BEGIN DATA EXCERPTS
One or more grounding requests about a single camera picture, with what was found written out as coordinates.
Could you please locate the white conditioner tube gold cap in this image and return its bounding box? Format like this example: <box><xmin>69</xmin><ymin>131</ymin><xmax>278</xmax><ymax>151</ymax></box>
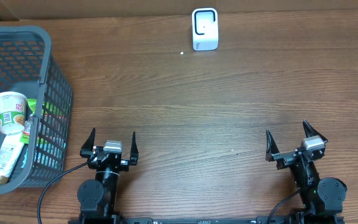
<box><xmin>0</xmin><ymin>133</ymin><xmax>24</xmax><ymax>185</ymax></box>

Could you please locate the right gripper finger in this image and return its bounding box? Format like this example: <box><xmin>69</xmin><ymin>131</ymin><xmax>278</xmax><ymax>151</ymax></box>
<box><xmin>303</xmin><ymin>120</ymin><xmax>328</xmax><ymax>143</ymax></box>
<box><xmin>265</xmin><ymin>129</ymin><xmax>280</xmax><ymax>162</ymax></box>

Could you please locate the green snack bag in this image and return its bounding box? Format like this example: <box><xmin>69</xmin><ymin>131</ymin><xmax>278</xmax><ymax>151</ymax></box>
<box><xmin>20</xmin><ymin>99</ymin><xmax>37</xmax><ymax>144</ymax></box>

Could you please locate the grey plastic shopping basket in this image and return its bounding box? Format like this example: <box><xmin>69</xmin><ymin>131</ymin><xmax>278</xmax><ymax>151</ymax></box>
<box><xmin>0</xmin><ymin>26</ymin><xmax>73</xmax><ymax>194</ymax></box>

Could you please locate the teal snack packet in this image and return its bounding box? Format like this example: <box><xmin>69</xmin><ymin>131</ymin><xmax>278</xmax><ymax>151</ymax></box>
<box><xmin>20</xmin><ymin>148</ymin><xmax>39</xmax><ymax>169</ymax></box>

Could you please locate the white barcode scanner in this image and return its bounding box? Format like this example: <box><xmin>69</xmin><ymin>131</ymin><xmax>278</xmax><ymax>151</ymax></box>
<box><xmin>191</xmin><ymin>7</ymin><xmax>219</xmax><ymax>51</ymax></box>

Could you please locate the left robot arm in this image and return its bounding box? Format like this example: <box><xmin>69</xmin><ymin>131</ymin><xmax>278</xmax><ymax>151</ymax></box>
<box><xmin>73</xmin><ymin>129</ymin><xmax>139</xmax><ymax>224</ymax></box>

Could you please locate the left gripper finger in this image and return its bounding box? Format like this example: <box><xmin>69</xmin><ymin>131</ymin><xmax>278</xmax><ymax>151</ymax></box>
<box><xmin>129</xmin><ymin>131</ymin><xmax>139</xmax><ymax>166</ymax></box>
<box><xmin>80</xmin><ymin>128</ymin><xmax>96</xmax><ymax>157</ymax></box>

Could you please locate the instant noodle cup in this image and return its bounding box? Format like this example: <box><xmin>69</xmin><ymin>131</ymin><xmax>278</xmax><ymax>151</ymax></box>
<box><xmin>0</xmin><ymin>91</ymin><xmax>27</xmax><ymax>135</ymax></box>

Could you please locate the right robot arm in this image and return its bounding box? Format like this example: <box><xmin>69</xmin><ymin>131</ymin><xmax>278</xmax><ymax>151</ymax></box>
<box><xmin>265</xmin><ymin>120</ymin><xmax>347</xmax><ymax>223</ymax></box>

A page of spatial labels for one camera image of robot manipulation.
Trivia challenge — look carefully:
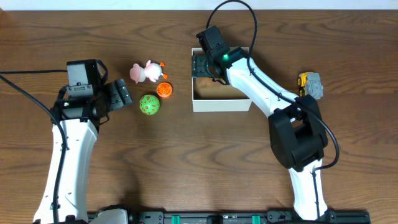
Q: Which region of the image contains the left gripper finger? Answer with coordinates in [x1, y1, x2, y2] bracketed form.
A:
[104, 83, 124, 111]
[115, 79, 132, 105]

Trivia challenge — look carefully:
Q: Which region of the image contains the green numbered ball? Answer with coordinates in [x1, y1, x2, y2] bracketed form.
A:
[139, 95, 160, 115]

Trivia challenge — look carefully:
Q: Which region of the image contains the white pink toy figure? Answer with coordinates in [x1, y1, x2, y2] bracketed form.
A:
[129, 60, 169, 83]

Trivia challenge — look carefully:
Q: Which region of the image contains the orange round toy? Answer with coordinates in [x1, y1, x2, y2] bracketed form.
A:
[156, 82, 173, 98]

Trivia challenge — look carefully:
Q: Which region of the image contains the yellow grey toy truck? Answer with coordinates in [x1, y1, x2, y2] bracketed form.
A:
[297, 72, 323, 100]

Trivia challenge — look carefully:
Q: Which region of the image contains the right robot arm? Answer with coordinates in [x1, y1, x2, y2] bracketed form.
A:
[192, 26, 328, 220]

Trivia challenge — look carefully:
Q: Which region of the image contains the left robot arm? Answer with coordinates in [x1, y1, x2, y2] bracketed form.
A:
[33, 59, 132, 223]

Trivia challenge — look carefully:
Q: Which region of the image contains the white cardboard box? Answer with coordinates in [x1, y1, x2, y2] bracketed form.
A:
[191, 47, 253, 113]

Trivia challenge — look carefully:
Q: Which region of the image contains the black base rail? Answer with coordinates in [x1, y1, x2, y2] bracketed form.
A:
[86, 210, 371, 224]

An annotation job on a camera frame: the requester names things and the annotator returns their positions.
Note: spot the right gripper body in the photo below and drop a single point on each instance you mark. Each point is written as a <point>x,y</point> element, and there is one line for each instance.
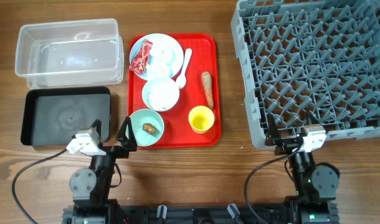
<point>286,146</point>

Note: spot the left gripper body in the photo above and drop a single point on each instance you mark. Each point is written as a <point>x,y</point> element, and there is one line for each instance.
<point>118,152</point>

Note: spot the brown food scrap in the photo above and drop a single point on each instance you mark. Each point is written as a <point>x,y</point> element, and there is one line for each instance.
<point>149,128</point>

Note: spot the white plastic spoon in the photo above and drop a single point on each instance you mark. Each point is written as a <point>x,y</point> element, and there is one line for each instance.
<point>181,79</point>

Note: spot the red serving tray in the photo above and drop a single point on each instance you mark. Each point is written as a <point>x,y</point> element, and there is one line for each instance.
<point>177,130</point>

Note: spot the light blue bowl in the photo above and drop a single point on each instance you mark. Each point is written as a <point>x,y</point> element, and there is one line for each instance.
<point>160,94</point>

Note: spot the carrot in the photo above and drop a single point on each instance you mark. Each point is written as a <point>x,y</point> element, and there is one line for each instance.
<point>207,86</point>

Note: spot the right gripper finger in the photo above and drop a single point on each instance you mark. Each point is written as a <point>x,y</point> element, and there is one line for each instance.
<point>310,118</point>
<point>273,137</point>

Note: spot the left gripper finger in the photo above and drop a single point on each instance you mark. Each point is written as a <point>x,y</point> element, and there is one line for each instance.
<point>96,130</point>
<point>126,136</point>

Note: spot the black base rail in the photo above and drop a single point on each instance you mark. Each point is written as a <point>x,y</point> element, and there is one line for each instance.
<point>271,213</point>

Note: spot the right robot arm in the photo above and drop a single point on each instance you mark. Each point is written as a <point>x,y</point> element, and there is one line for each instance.
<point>315,183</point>

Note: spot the mint green bowl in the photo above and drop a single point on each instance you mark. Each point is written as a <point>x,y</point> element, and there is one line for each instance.
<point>138,118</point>

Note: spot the white tissue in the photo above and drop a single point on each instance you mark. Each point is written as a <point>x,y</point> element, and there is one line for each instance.
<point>161,57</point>

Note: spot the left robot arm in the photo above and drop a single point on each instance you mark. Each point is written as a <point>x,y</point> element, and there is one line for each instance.
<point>91,186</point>

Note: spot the grey dishwasher rack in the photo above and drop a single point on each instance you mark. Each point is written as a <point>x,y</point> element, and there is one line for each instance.
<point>318,57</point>

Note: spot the black tray bin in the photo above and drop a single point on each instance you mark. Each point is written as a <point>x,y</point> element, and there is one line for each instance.
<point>53,116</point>

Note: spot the light blue plate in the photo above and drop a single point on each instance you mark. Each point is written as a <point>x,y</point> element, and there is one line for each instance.
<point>177,63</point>

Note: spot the yellow cup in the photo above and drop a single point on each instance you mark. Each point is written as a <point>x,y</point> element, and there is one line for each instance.
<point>201,119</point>

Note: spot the red snack wrapper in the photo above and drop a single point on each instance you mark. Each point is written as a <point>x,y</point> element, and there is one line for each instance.
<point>139,63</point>

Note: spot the clear plastic bin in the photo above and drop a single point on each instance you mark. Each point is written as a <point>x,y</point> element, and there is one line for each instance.
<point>70,53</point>

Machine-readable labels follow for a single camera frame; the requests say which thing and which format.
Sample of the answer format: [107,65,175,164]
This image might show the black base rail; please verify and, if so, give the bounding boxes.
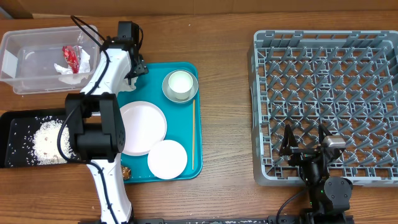
[134,215,354,224]

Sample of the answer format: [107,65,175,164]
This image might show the white cup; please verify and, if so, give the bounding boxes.
[168,71,193,100]

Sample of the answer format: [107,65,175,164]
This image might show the large white plate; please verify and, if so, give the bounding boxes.
[120,101,167,156]

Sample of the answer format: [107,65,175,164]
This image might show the small white plate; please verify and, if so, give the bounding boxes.
[147,140,188,180]

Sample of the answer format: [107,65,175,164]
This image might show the pile of white rice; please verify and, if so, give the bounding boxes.
[33,120,67,165]

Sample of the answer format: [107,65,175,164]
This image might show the red snack wrapper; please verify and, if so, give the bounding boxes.
[62,45,80,73]

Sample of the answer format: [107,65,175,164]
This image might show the black plastic tray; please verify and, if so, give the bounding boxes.
[1,108,66,168]

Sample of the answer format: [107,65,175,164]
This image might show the small white paper piece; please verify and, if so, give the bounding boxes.
[54,48,91,85]

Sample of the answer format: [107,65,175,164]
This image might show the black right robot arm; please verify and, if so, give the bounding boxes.
[275,124,354,223]

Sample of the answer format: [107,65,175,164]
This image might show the white napkin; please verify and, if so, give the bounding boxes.
[119,77,137,91]

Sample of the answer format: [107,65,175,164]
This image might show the teal serving tray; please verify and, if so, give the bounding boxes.
[118,62,203,180]

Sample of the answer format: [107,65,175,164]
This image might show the wooden chopstick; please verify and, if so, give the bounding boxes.
[192,99,196,170]

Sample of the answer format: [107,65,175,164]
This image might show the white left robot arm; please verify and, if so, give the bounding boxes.
[62,21,148,223]

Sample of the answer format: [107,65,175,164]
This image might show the grey dishwasher rack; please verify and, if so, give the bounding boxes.
[248,30,397,187]

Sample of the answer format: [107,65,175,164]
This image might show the grey saucer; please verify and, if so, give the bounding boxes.
[162,70,198,104]

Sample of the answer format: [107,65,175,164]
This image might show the clear plastic bin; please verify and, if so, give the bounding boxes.
[1,26,100,95]

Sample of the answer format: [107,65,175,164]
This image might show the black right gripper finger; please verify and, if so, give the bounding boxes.
[279,124,298,156]
[318,124,332,146]

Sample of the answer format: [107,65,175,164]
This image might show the brown food scrap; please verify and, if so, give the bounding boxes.
[121,166,131,180]
END DATA EXCERPTS
DESCRIPTION OF THE TASK: Of the lines above, extract only those from the line with "Note: spot the right gripper finger" to the line with "Note: spot the black base", both included, exactly as written.

ANSWER SECTION:
Note: spot the right gripper finger in the photo above and drop a single point on each instance you mark. Each point is written as a <point>x,y</point> element, and there is one line for each instance.
<point>310,118</point>
<point>273,137</point>

Note: spot the left gripper finger in the photo above and drop a single point on each instance you mark. Each point is written as a <point>x,y</point> element, and there is one line for each instance.
<point>96,130</point>
<point>126,136</point>

Note: spot the black base rail in the photo above and drop a single point on each instance you mark. Each point is written as a <point>x,y</point> element, and there is one line for each instance.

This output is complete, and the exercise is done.